You can also claim for depreciation, running costs, and interest on the loan. Record-keeping requirements To show that you're using the vehicle for business purposes you will need to keep a logbook for twelve weeks to demonstrate the tax-deductible portion of the vehicle use. Balloon payment and loan term A chattel mortgage has a fixed loan term and usually has a balloon payment that falls due at the end of the loan term.
You may also be able to claim interest and depreciation costs, depending on how much you use your car or equipment for business use. The best possible finance package comes down to negotiating both the cost of the vehicle or equipment and the finance charges.
Saving money on financing business equipment can often come down to the amount you are financing and total repayments, not necessarily the cheapest interest rate. Make sure you consider both of these as separate items when comparing your options. Calculate now. The information on this page is for general information purposes only and has been prepared without considering your objectives, financial situation or needs.

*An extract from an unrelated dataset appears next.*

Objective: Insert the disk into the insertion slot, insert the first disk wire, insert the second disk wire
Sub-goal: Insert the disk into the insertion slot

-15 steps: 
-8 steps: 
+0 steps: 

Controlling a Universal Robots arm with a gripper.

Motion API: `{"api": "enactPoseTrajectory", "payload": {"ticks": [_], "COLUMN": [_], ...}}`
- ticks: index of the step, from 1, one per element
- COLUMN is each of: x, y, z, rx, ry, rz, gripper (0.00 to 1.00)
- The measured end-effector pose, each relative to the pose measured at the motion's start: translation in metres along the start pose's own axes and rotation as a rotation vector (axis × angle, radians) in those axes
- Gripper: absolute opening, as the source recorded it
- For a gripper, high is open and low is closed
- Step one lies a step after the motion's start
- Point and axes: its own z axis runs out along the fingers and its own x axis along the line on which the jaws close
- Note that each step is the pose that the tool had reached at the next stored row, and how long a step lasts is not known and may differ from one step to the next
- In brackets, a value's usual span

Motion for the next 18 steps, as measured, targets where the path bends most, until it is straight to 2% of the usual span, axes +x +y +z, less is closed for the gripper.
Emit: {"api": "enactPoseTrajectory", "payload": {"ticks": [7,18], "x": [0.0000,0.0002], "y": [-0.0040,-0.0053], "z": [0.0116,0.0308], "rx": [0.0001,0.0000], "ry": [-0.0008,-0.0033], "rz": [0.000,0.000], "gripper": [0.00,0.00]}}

You should, before acting on the information, consider its appropriateness to your circumstances. Fees, charges and conditions may apply. Full terms and conditions will be provided with any agreement upon credit approval. Taxation considerations are general and based on present taxation laws and may be subject to change.
You should seek independent, professional tax advice before making any decision based on this information. To do so, your business will need to be registered for GST on a cash basis — i. To learn more about how chattel mortgage GST benefits work, you can read our dedicated Chattel Mortgage guide. There are two main types of business lease in Australia: a finance lease, and an operating lease.

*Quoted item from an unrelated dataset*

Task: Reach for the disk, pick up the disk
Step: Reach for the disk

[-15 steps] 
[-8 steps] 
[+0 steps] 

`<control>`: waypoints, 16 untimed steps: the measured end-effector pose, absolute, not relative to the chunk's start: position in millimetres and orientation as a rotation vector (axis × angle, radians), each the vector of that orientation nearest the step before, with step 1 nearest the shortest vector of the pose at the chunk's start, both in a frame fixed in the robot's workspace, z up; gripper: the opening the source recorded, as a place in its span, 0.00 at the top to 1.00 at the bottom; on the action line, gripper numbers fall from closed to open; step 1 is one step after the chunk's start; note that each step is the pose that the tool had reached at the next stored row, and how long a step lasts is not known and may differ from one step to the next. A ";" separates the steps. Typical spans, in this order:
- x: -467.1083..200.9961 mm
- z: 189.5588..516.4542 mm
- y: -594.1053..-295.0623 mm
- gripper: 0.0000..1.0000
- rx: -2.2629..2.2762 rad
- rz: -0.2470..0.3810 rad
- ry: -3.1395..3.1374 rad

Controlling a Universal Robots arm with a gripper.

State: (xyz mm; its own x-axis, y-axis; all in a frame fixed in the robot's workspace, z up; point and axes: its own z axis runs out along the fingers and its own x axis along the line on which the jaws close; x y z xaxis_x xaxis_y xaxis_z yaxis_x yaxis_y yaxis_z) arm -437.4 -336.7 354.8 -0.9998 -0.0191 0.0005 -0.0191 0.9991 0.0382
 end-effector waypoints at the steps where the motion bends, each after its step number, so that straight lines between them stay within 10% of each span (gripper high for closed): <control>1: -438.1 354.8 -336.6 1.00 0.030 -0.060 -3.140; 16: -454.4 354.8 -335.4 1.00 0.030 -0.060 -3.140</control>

The main advantage of a finance lease is low interest rates in comparison to other types of equipment finance. Your business will have both the use of business equipment and the benefits of ownership, while the lender will have actual ownership of the asset, which means there is very low risk to the lender.

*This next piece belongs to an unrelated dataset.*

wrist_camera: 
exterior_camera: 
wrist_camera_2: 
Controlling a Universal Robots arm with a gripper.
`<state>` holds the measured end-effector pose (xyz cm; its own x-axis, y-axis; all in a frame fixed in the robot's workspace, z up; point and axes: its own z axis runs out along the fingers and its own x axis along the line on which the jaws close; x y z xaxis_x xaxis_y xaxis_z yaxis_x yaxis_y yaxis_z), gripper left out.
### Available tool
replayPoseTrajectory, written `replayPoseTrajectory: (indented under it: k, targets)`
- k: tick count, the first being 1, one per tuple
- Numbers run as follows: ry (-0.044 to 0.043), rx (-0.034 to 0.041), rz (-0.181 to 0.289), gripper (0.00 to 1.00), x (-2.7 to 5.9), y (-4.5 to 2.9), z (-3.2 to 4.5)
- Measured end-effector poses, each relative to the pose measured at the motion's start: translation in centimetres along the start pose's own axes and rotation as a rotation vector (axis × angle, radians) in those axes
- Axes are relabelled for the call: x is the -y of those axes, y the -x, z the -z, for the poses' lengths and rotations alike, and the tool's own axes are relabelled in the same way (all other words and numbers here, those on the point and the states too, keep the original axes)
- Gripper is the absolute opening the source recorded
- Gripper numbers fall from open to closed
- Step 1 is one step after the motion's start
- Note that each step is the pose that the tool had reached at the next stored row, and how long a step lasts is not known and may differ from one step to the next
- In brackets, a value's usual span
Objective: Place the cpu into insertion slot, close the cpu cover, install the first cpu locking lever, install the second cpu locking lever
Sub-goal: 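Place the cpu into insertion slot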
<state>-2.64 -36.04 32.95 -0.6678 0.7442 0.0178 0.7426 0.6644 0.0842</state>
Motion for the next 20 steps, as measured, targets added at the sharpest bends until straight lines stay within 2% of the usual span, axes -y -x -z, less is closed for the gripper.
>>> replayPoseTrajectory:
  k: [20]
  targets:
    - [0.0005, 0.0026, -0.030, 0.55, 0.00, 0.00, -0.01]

You may also be able to claim tax on your finance lease payments. The main benefit of an operating lease is that your business can commonly upgrade the assets purchased within the lease period. This is highly beneficial for businesses purchasing IT equipment, as these types of assets often become obsolete within a few years. Your business can also claim tax on your rental payments. The main benefit of a commercial hire purchase is that your business will own the asset at the end of your agreement.
Your business will benefit from not needing to purchase the asset outright, which frees up cash flow on medium-value assets such as office furniture or power tools. For this reason, hospitality businesses often use hire purchase agreements to finance commercial kitchen equipment. A cash basis means your business records expenses and income as they occur — this allows you to claim back the initial purchase-price GST on your next business activity statement BAS.
The differences between a chattel mortgage, lease, and a hire purchase agreement are levels of asset ownership for the business and varying degrees of tax benefits. While all of these types of business finance are used to purchase equipment, vehicles, and machinery, understanding their differences could save you money and provide access to vital business cash flow.
A chattel mortgage, lease, and hire purchase are all available from a variety of lenders in Australia — including banks, non-bank lenders, and specialist asset finance lenders. You can read about where to apply and how to qualify in our equipment finance guide.